* PROMPT:
Would you give the listing again exactly as written, minus its pictures?

══════════════════════════════

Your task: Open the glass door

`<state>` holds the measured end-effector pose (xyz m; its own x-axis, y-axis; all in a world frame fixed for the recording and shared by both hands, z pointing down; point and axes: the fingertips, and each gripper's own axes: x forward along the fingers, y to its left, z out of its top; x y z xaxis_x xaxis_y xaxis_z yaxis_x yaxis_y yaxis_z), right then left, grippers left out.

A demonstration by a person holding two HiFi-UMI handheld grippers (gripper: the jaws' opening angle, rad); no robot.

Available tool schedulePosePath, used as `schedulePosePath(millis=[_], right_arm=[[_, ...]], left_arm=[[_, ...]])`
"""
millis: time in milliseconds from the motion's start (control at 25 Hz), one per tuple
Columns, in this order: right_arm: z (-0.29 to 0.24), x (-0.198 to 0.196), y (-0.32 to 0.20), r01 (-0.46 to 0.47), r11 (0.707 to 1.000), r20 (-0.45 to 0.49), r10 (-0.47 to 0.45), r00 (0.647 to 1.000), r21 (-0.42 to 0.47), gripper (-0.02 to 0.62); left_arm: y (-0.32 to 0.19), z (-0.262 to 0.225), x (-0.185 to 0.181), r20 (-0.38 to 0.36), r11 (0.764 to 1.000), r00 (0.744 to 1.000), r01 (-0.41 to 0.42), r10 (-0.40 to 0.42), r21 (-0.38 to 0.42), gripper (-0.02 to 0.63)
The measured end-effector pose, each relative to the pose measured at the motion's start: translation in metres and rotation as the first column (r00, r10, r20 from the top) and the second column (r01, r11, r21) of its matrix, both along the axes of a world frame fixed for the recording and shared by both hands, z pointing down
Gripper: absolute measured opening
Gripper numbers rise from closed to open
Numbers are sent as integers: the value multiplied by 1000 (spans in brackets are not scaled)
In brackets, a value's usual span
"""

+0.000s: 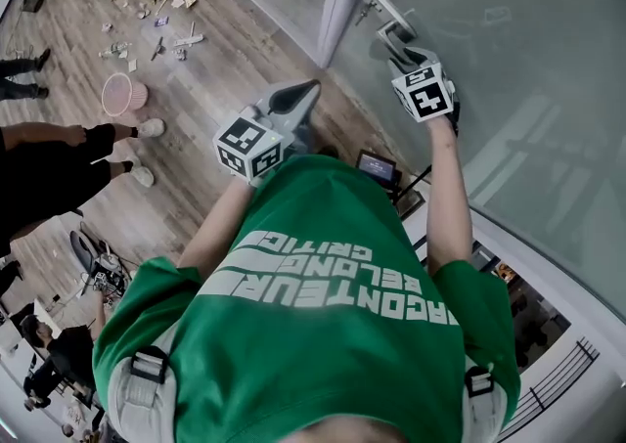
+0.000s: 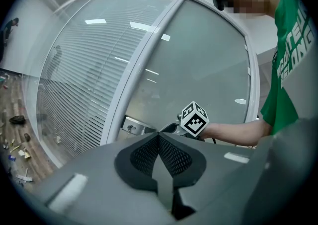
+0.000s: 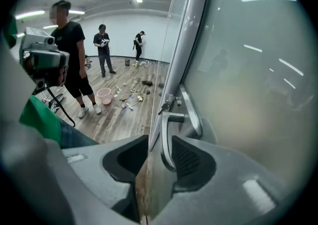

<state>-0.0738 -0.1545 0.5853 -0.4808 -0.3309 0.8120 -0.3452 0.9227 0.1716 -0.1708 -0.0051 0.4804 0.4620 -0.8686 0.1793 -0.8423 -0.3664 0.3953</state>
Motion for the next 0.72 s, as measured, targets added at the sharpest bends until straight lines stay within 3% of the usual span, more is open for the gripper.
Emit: schedulePosePath(millis=[280,560,720], right_arm=[[41,1,-18,26,997,-231,-41,972,-67,133],[62,0,-21,13,987,-323,-65,944,-161,132],[71,-13,-18,43,981,-314,-102,944,-190,132]], left_arm=[[-3,3,-20,-5,1000,1000,29,-29,-5,11],[-2,6,-34,-15,998,998,57,-58,-16,10],[1,5,-38,-23,998,998,65,-65,-16,11]])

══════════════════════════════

* SOLVED PROBLEM:
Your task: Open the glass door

`<state>` holds the measured end-effector pose (xyz m; its own x-axis, y-axis; all in a world frame fixed for the recording and shared by both hands, z pointing down; point and axes: the fingertips, and each gripper's own axes: x forward along the fingers, y to its left, z out of its top; x y z xaxis_x xaxis_y xaxis_z yaxis_x yaxis_y yaxis_z), right then left, grippers left out.

A demonstration by a person holding two HiFi-UMI handheld grippers (gripper: the jaws' opening angle, rad); no robot.

Available tool schedulePosePath, used as `schedulePosePath(millis=[_], right_arm=[[_, ...]], left_arm=[[_, ...]])`
"""
millis: time in milliseconds from the motion's start (control at 25 Hz), one per tuple
Columns, in this order: right_arm: z (-0.29 to 0.24), x (-0.198 to 0.196), y (-0.32 to 0.20), r01 (-0.46 to 0.47), r11 (0.707 to 1.000), r20 (-0.45 to 0.49), r10 (-0.47 to 0.45), r00 (0.647 to 1.000), r21 (-0.42 to 0.47), gripper (-0.02 to 0.62); left_arm: y (-0.32 to 0.19), z (-0.262 to 0.225), x (-0.185 to 0.181), r20 (-0.38 to 0.36), r11 (0.764 to 1.000), r00 (0.744 to 1.000), r01 (-0.41 to 0.42), r10 (-0.40 to 0.42), r21 (-0.38 to 0.42), gripper (-0.02 to 0.63)
The measured end-effector pose, each relative to the pose measured at the motion's start: translation in metres and rotation as the first column (r00, r10, r20 from the top) and the second column (r01, r11, r21) of its matrix, both along the axes of a world frame fixed for the recording and shared by both hands, z pointing down
Gripper: absolute measured opening
Gripper numbers rise from closed to open
Numbers are sent as integers: the value multiplied by 1000 (spans in brackets are not scaled)
In brackets, a value's usual span
"""

+0.000s: 
+0.000s: 
+0.000s: 

<state>-0.0738 -0.1545 0.5853 -0.4808 -0.3309 0.8120 -0.3452 0.9227 0.1716 -0.1708 -0.0051 0.4804 0.4620 -0.8686 0.1793 -0.8423 -0.3664 0.3953</state>
Motion for the next 0.72 s, as measured, targets added at the sharpest bends until straight lines stay within 3% of the usual span, more is open for the gripper.
Emit: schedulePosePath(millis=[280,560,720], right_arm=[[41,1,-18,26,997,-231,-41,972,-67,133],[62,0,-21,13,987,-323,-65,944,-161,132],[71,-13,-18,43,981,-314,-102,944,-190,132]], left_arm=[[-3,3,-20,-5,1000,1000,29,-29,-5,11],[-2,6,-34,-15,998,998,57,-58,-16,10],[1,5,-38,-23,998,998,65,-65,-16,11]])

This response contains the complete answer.